- Born: December 19, 1956 (age 69) Ewatto, Edo State, Nigeria
- Education: Harvard Business School
- Occupations: Businessman, philanthropist
- Years active: 2009-present
- Known for: oil and gas, construction and power.

= Leemon Ikpea =

Nigerian businessman and philanthropist

 Leemon Agbonjagwe Ikpea(born 19 December 1956), is a Nigerian businessman, industrialist and philanthropist. He founded Lee Engineering and Construction Company Limited, a company involved in various industries including oil and gas, construction and power.
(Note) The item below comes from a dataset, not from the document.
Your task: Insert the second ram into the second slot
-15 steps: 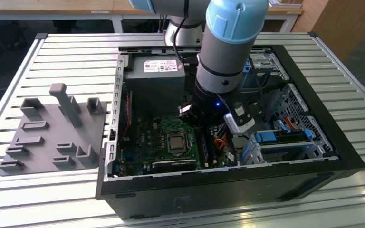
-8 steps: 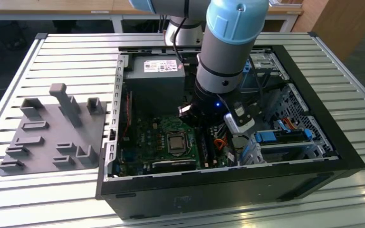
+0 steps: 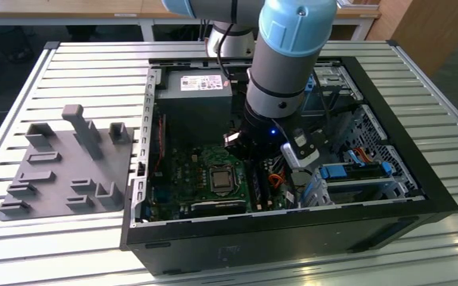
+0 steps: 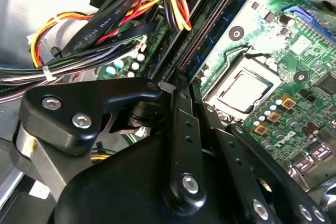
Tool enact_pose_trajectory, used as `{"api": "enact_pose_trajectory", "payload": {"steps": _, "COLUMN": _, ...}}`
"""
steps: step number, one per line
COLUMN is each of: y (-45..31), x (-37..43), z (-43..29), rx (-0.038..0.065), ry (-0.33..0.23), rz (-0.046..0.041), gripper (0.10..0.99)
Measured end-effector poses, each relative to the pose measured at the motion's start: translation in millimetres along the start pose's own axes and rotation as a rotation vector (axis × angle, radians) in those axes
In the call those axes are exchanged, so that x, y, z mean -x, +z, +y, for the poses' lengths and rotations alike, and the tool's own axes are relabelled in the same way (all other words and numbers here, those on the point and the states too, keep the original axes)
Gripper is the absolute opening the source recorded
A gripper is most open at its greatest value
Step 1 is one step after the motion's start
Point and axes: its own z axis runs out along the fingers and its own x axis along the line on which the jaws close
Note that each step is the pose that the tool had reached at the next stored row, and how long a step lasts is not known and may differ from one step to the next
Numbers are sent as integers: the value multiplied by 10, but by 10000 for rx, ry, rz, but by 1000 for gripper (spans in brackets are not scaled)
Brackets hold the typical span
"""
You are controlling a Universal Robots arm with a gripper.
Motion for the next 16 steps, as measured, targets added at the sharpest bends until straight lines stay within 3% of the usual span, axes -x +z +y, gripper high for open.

==Early life and education==
Leemon was born in Ewatto town in the Esan South East Local Government Area of Edo State, Nigeria. Leemon Agbonjagwe Ikpea attended John's Primary School in Ajamogha, Warri, where he started and completed his secondary education.
After his Secondary School education, Leemon went to the US and then attended Harvard Business School in Boston, Massachusetts, United States, where he obtained a degree in business management program.

==Philanthropy==
Leemon established the Agbonjagwe Leemon Ikpea foundation (ALIF), a non-governmental and non-profit foundation, the foundation carries out community development projects in areas such as health, issue that concerns less privileged, especially as it affects their education.

==Recognition==
- Honorary title, Odonlagbon of Warri kingdom.
- He was conferred with Honorary Fellowship of the Nigerian Society of Engineers (NSE) in 2024.
- He was awarded The Sun Business Person of the Year 2018.
- He was awarded an honorary doctorate of Business Administration from the University of Benin in 2024.
- 2025, Leemon was conferred honorary doctorate of engineering from Federal University of Petroleum Resources Effurun for contributions to development of oil and gas sector in Nigeria.